= Incorporation of international law =

The incorporation of international law is the process by which international agreements become part of the municipal law of a sovereign state. A country incorporates a treaty by passing domestic legislation that gives effect to the treaty in the national legal system.

Whether incorporation is necessary depends on a country's domestic law. Some states follow a monist system where treaties can become law without incorporation, if their provisions are considered sufficiently self-explanatory. In contrast dualist states require all treaties to be incorporated before they can have any domestic legal effects. Most countries follow a treaty ratification method somewhere between these two extremes.

==Monist systems==
In monist systems like the Netherlands, treaties can normally be ratified only after they are approved by the legislature, but the treaties then become legally binding in domestic law if they are self-executing.

France is another example of a monist system.

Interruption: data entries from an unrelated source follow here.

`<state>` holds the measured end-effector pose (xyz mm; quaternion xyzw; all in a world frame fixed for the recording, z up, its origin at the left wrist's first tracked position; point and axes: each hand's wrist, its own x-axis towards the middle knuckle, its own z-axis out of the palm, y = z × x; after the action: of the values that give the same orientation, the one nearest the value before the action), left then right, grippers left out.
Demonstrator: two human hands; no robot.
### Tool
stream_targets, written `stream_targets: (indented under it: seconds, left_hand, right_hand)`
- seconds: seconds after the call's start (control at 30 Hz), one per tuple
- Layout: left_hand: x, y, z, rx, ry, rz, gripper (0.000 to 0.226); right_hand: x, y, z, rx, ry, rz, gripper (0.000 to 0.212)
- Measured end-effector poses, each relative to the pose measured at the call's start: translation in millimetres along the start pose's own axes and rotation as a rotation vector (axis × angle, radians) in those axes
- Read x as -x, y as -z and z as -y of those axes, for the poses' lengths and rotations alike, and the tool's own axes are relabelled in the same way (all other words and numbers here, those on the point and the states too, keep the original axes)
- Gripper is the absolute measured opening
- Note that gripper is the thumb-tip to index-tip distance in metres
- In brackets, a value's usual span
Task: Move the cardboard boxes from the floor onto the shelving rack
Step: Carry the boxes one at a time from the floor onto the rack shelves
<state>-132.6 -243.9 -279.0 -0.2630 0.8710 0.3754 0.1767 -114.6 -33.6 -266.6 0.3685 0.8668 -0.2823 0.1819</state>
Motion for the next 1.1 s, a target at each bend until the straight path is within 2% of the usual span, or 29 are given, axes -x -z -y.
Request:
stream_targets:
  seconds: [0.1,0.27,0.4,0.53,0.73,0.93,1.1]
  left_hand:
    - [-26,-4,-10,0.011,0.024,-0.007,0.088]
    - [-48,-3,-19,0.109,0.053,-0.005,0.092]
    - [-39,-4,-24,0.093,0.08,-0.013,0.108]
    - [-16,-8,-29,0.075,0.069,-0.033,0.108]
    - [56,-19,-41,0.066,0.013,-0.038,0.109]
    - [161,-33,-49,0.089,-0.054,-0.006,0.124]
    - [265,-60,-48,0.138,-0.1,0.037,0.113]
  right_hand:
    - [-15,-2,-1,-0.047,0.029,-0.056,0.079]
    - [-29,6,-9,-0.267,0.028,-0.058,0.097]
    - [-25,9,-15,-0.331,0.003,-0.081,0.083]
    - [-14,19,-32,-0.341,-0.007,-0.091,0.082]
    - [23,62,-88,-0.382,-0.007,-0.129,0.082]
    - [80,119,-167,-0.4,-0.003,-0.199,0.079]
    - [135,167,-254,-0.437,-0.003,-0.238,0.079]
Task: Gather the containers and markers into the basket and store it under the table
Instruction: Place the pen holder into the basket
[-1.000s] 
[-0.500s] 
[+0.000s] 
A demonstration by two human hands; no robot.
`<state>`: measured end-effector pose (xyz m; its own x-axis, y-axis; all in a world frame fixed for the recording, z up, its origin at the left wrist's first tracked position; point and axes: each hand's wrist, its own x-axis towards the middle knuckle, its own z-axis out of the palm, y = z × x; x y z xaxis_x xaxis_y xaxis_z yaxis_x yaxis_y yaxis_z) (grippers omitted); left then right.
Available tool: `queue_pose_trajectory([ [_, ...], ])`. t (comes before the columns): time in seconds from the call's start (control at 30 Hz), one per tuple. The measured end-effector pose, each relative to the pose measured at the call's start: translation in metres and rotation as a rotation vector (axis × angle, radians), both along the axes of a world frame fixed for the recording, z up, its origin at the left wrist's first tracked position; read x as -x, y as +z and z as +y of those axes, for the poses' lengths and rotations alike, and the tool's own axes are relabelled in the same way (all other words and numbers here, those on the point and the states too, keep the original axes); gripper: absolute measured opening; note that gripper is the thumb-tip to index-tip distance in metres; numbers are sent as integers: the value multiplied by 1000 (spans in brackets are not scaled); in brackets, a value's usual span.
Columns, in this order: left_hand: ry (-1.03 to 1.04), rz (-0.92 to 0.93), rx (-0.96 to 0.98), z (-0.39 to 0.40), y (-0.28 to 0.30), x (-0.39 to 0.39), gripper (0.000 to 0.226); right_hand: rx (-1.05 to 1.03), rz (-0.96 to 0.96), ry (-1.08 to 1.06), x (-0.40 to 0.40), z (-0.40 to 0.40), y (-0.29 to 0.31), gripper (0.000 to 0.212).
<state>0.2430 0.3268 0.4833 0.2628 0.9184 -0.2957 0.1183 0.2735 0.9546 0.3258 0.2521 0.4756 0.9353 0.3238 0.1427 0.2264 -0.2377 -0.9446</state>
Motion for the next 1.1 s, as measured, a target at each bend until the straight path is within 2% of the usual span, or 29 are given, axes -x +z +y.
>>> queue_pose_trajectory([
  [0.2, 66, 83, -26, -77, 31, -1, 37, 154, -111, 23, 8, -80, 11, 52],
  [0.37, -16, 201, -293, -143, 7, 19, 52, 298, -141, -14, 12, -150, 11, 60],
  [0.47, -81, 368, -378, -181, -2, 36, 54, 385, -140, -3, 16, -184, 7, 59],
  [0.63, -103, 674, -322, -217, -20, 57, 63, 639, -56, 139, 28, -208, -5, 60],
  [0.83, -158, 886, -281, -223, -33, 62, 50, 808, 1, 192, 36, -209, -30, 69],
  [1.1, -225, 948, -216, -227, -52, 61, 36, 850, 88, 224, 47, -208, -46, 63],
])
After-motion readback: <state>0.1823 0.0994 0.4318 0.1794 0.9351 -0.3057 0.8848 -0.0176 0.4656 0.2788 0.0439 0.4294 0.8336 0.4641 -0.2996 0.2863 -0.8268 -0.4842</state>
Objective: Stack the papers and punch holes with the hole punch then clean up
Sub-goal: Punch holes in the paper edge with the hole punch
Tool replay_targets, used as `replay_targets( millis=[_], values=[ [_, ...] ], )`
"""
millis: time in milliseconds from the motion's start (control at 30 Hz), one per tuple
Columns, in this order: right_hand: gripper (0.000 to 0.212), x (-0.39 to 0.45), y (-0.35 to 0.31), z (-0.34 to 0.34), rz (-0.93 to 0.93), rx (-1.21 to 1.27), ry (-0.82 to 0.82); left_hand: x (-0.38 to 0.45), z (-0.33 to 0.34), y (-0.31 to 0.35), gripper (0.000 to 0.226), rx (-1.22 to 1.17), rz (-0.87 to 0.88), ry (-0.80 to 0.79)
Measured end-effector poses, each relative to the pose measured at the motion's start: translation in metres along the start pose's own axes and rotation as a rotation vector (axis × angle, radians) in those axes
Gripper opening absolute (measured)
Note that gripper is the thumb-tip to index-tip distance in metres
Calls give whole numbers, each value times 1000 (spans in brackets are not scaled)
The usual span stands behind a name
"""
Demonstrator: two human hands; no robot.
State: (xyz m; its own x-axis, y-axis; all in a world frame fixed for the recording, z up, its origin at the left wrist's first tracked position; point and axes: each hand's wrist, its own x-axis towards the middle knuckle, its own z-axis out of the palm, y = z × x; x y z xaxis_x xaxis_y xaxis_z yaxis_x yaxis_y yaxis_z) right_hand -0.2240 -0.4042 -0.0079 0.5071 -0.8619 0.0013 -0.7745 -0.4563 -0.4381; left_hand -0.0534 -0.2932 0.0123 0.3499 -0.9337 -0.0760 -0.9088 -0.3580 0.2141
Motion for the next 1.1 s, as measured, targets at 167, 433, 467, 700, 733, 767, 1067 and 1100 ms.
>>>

Under French law, ratified treaties are considered to be superior to domestic legislation. However ratification must often be approved by the French Parliament, especially in cases where the treaty "modifies provisions which are matters for statute". In such cases, incorporation is often either redundant or very little is required.

==Dualist systems==
The dualist position is exemplified by the United Kingdom, where treaty-making is considered to be the exclusive competence of "Her Majesty's Government" (the executive). All treaties must be incorporated if they are to have any effect on domestic legislation. To do otherwise would violate the doctrine of the sovereignty of Parliament, which reserves legislative primacy to the British parliament. However, treaties may have interpretative value, and judges consider that Parliament, in the absence of clear contrary intention, did not intend for an Act to conflict with a ratified treaty.

The position of the United States is intermediate to the two extremes described above. The Supremacy Clause (VI.2) of the United States Constitution states that "all Treaties made, or which shall be made, under the authority of the United States, shall be the supreme Law of the land." However, the term "treaty" has a more restricted sense in American law than in international law. Of the more than 16,000 international agreements entered into by the United States between 1946 and 1999, only 912 were ratified by the required two thirds of the US Senate of the Treaty Clause of the Constitution.

The US Supreme Court has also limited the direct effect of ratified treaties, notably in the case of Medellín v. Texas (2008). Almost all treaties must be incorporated into federal law by both chambers of the US Congress to have effect.